In contrast to the leftward transcribed ORFs, the T5 rightward transcribed FST ORFs show no such virtually conservation among the T5 related phages.
A region of T5 DNA, containing numerous repeats, inverted repeats and palindromes, was previously identified as containing the putative T5 DNA injection stop signal iss where the injection of the first-step transfer DNA stops. Several of these repeats, inverted repeats and palindromes could also be identified in similar positions in the 10 T5-related phages, indicating an important function that is conserved in evolution.
T5 is insensitive to the presence of Type I, Type II and Type III restriction/modification systems in the host, being neither restricted nor modified. The gene responsible restriction protection has not been identified. T5 mutants sensitive to EcoRI restriction were not defective in the restriction protection gene but has acquired EcoRI restriction site in the FST region.
A possibly related effect is the mechanism of self-protection of T5. Very early in T5 infection the host DNA is degraded to nucleosides which are excreted from the cell rather than being incorporated into phage DNA. Whether this degradation is due to host or phage coded nucleases is unknown. T5 DNA has no obvious chemical differences with the host DNA and yet it is not degraded.
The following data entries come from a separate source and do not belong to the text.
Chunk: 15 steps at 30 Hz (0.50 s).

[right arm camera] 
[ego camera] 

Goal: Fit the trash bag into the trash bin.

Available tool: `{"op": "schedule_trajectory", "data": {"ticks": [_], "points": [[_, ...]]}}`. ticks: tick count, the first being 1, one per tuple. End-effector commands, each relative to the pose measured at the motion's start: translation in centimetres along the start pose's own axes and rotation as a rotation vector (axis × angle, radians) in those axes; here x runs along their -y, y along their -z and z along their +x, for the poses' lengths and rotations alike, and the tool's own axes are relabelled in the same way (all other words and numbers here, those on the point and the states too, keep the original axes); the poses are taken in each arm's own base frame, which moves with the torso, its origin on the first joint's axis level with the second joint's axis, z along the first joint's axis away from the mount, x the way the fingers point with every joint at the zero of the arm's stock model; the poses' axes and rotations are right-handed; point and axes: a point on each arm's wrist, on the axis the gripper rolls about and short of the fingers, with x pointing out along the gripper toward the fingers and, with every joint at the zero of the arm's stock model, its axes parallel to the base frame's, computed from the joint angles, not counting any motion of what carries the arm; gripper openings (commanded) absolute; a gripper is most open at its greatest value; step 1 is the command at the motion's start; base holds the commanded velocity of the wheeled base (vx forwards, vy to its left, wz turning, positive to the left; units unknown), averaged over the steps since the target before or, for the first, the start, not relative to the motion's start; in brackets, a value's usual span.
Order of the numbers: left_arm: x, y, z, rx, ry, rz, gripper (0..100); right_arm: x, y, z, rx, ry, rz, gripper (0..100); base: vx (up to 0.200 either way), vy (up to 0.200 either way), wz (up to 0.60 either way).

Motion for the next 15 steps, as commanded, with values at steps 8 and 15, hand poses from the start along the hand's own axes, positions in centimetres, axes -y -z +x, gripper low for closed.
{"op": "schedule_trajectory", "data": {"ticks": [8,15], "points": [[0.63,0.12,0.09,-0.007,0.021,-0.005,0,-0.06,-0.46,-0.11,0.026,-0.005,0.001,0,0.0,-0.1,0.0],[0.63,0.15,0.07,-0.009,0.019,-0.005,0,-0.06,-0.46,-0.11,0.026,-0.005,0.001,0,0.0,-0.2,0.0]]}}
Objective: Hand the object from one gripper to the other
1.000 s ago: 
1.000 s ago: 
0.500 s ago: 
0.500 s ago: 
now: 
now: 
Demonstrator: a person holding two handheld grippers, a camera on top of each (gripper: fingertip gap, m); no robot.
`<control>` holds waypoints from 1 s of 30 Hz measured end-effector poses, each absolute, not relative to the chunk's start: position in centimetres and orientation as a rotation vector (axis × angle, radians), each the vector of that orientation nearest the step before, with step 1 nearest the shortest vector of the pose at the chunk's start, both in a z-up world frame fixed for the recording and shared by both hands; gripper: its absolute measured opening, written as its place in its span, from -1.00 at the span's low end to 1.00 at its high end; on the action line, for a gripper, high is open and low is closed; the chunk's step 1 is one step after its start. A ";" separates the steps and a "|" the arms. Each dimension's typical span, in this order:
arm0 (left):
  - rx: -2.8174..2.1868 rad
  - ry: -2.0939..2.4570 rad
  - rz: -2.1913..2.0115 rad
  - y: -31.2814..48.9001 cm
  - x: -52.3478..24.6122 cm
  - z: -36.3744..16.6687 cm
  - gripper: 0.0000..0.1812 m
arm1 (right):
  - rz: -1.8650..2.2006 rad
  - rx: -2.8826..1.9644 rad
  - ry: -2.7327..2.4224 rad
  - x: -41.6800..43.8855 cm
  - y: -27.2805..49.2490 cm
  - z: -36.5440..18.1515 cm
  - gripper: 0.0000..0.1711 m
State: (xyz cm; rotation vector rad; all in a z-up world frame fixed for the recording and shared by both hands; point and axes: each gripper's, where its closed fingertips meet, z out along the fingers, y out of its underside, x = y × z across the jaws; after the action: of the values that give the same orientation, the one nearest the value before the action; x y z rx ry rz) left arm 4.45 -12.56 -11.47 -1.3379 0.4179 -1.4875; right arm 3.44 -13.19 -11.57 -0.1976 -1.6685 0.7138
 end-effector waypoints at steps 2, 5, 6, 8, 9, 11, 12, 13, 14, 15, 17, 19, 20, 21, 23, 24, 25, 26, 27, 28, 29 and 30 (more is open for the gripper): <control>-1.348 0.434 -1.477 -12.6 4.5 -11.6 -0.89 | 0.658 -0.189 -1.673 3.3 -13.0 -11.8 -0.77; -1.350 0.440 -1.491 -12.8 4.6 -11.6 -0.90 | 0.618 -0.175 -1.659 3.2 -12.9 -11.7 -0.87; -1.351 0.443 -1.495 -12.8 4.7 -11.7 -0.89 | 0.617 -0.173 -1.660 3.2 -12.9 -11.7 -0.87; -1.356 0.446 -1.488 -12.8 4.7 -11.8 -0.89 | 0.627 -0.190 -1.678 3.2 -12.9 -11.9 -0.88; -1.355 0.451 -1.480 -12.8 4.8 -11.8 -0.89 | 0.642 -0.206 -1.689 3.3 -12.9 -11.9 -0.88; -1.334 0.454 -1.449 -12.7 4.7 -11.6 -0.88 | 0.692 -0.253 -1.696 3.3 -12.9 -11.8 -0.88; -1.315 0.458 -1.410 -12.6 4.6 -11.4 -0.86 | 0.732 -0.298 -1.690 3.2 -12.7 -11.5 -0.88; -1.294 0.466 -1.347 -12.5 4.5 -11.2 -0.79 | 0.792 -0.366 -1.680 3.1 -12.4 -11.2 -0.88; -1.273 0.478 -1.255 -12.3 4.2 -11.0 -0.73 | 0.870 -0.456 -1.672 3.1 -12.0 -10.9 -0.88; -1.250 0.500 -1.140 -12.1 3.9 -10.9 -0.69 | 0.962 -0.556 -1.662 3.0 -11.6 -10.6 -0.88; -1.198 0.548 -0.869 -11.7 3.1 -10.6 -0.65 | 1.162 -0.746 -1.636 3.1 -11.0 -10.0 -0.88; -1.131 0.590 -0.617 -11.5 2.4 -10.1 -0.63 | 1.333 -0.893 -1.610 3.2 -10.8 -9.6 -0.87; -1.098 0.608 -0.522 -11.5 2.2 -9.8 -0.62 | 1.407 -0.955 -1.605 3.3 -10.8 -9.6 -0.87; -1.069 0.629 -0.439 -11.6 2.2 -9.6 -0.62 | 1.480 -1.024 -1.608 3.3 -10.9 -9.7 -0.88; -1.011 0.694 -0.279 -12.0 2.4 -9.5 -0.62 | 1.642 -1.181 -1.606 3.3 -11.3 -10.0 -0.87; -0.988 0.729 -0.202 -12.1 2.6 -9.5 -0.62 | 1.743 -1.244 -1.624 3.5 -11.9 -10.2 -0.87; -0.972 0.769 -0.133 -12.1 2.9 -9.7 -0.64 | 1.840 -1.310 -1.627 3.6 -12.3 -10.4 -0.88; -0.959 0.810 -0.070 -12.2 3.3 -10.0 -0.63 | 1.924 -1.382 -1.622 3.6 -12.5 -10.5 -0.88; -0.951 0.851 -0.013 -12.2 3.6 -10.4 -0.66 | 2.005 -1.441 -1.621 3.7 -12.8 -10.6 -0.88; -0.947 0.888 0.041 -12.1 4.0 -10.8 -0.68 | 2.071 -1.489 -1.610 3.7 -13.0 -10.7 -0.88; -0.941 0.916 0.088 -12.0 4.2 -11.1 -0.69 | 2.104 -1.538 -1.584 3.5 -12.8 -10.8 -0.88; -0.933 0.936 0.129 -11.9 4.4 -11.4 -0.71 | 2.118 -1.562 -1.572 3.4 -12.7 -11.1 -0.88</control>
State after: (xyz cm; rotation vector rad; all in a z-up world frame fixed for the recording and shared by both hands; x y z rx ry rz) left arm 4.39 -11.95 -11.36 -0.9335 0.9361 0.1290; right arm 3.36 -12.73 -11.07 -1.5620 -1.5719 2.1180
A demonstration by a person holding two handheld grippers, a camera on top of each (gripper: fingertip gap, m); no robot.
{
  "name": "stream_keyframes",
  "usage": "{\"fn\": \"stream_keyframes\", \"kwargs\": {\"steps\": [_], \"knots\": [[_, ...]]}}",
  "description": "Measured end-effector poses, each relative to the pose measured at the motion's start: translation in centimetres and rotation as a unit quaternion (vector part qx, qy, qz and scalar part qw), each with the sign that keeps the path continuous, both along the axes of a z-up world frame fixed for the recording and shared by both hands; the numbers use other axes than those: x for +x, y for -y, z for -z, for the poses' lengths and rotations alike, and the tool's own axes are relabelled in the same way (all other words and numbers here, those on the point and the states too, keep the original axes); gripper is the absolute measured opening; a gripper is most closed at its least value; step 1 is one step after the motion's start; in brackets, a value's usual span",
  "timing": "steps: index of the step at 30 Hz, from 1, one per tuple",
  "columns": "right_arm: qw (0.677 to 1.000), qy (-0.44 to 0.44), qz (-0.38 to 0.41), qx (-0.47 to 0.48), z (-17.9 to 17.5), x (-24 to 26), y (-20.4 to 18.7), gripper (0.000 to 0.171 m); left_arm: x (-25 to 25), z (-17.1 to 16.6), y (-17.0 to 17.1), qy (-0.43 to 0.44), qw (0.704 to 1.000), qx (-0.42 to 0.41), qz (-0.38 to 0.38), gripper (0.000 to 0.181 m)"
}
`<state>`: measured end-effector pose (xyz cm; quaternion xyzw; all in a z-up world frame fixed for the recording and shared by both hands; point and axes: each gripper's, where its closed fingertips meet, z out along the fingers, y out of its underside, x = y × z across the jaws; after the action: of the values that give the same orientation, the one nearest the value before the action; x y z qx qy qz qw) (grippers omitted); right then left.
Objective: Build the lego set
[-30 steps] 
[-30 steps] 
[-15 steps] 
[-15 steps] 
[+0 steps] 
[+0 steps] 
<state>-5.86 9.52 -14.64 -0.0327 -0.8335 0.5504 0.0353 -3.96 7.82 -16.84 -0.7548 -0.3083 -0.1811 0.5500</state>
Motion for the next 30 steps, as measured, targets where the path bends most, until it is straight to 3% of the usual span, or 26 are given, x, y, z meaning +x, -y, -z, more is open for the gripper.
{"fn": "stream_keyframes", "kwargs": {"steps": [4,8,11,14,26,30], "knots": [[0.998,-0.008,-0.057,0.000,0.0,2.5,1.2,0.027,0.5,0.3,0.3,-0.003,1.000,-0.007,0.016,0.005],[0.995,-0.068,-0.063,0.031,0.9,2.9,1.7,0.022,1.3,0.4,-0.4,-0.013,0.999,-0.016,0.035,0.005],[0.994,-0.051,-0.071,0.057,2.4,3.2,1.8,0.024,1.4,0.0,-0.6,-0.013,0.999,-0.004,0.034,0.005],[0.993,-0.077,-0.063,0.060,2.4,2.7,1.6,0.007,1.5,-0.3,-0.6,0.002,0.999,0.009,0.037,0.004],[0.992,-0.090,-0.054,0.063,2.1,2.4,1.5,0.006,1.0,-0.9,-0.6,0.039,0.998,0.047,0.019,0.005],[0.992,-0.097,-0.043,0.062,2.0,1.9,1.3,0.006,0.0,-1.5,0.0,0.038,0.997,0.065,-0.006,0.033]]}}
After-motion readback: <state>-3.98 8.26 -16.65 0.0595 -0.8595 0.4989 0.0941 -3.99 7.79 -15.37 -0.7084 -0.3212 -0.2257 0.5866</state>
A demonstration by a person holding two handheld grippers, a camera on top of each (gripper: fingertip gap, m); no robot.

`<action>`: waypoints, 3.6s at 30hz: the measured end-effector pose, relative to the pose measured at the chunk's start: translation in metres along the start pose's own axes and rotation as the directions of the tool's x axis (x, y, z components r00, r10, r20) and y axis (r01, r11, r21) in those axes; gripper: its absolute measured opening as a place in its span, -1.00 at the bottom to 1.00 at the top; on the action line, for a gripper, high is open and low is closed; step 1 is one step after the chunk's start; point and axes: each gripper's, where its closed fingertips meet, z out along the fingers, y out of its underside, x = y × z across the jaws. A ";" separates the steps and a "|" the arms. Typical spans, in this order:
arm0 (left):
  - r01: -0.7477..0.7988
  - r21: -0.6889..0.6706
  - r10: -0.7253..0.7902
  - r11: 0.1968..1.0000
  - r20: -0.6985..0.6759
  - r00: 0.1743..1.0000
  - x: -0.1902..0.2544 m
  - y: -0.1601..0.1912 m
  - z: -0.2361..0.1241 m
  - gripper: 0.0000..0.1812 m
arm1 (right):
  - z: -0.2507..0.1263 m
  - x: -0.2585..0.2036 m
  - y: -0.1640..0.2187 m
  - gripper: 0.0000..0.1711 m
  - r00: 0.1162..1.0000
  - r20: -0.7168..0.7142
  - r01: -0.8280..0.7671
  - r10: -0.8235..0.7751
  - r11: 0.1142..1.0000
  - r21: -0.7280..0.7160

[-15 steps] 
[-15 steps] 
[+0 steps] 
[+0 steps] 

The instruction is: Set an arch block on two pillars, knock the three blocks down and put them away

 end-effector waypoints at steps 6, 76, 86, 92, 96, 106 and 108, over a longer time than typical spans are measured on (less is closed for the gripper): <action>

Again the mechanism of protection remains unknown.
Finally, T5 must (logically) contain a terminase substrate (pac), located immediately to the left and right of the right end of the LTR, which would interact with the phage encoded terminase enzymes to generate the ends of the DNA for packaging. This region is highly conserved among T5-like phages and contains a conserved direct repeat sequence in multiple copies in of all T5-like phages.
Conclusion
To quote Jon R. Sayers in 20042: “Most of the questions about T5 biology, first posed 30 or more years ago, remain unanswered” and the situation has changed little in the 11 y since this article was written. In this review, specific experimental suggestions are made as to how some of the unresolved questions may be approached. I hope that future research, using new techniques not available 50 y ago, will elucidate these problems.
Disclosure of Potential Conflicts of Interest
No potential conflicts of interest were disclosed.
Acknowledgments
I dedicate this review to Harrison (Hatch) Echols (1933–1993) who taught me about phages. I thank Valérie Meyrial and Peter Terpstra for help and useful discussions.